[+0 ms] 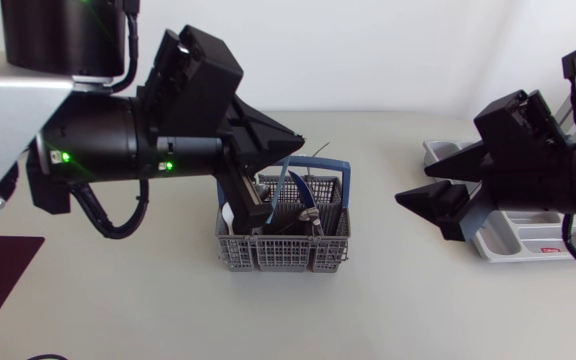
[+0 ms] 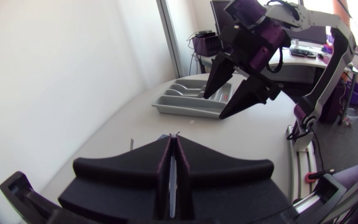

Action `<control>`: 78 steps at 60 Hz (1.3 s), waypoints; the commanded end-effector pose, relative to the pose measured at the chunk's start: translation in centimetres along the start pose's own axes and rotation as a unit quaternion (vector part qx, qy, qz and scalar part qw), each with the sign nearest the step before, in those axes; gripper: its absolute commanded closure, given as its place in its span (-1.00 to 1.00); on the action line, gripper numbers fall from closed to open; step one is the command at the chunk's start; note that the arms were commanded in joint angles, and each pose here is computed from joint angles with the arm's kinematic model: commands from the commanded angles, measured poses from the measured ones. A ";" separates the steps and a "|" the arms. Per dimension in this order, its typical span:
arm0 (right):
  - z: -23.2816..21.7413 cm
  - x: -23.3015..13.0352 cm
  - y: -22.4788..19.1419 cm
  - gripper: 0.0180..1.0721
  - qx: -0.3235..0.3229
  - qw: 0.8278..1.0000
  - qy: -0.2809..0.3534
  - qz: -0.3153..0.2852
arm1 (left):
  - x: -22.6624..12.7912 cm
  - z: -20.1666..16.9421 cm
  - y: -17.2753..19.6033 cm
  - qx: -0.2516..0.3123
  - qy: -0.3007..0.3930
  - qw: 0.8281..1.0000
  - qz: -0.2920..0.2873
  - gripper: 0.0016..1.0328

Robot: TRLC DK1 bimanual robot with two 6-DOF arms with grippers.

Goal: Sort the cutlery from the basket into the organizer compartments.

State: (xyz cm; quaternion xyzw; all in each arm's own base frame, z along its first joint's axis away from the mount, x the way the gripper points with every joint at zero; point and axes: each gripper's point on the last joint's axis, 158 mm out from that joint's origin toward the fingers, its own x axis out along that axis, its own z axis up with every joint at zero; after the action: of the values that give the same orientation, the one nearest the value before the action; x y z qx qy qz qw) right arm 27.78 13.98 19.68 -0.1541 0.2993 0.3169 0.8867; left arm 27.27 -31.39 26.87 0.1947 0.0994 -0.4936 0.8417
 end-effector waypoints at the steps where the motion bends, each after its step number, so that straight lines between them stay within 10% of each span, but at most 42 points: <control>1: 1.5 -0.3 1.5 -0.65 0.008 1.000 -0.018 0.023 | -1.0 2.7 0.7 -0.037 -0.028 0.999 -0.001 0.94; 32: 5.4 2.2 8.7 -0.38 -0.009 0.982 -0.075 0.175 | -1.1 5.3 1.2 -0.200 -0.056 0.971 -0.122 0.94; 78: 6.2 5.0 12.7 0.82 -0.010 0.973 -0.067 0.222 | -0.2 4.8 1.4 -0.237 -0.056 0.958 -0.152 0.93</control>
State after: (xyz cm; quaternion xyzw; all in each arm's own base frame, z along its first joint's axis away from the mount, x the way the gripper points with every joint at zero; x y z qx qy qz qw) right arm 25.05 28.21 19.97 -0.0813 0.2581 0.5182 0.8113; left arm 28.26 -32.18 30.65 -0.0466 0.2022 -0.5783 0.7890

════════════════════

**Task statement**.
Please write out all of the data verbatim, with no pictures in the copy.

**Solution below**.
[+0 ms] 
[+0 ms] 

Action `<control>`: 78 steps at 60 Hz (1.3 s), waypoints; the commanded end-effector pose, relative to the pose measured at the chunk's start: translation in centimetres along the start pose's own axes and rotation as a unit quaternion (vector part qx, qy, qz and scalar part qw), each with the sign nearest the step before, in those axes; gripper: its absolute commanded closure, given as its place in its span (-1.00 to 1.00); on the action line, gripper numbers fall from closed to open; step one is the command at the chunk's start; note that the arms were commanded in joint angles, and each pose here is computed from joint angles with the arm's kinematic model: commands from the commanded angles, measured poses from the measured ones. A ";" separates the steps and a "|" the arms. Per dimension in this order, its typical span:
arm0 (right):
  - z: -23.2816..21.7413 cm
  - x: -23.3015..13.0352 cm
  - y: -22.4788..19.1419 cm
  - gripper: 0.0180..1.0721
  - qx: -0.3235..0.3229
  - qw: 0.8278..1.0000
  - qy: -0.2809..0.3534
  - qz: -0.3153..0.2852
arm1 (left):
  - x: -22.6624..12.7912 cm
  - z: -20.1666..16.9421 cm
  - y: -17.2753..19.6033 cm
  - qx: -0.2516..0.3123
  - qy: -0.3007..0.3930
  - qw: 0.8281..1.0000
  - qz: -0.2920..0.2873
  - gripper: 0.0016..1.0328

Robot: TRLC DK1 bimanual robot with two 6-DOF arms with grippers.

Goal: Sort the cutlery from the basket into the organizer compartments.

State: (xyz cm; quaternion xyzw; all in each arm's own base frame, z along its first joint's axis away from the mount, x the way the gripper points with every joint at zero; point and axes: each gripper's point on the last joint's axis, 158 mm out from that joint's origin toward the fingers, its own x axis out along that axis, its own z axis up with every joint at zero; after the action: of the values that give the same orientation, the one nearest the value before the action; x y z qx qy qz qw) right arm 27.78 13.98 19.68 -0.1541 0.2993 0.3169 0.8867; left arm 27.27 -31.39 26.87 0.1947 0.0994 -0.4936 0.8417
 end-effector waypoints at the steps where the motion bends, each after its step number, so that straight lines between them stay within 10% of each span, but at most 42 points: <control>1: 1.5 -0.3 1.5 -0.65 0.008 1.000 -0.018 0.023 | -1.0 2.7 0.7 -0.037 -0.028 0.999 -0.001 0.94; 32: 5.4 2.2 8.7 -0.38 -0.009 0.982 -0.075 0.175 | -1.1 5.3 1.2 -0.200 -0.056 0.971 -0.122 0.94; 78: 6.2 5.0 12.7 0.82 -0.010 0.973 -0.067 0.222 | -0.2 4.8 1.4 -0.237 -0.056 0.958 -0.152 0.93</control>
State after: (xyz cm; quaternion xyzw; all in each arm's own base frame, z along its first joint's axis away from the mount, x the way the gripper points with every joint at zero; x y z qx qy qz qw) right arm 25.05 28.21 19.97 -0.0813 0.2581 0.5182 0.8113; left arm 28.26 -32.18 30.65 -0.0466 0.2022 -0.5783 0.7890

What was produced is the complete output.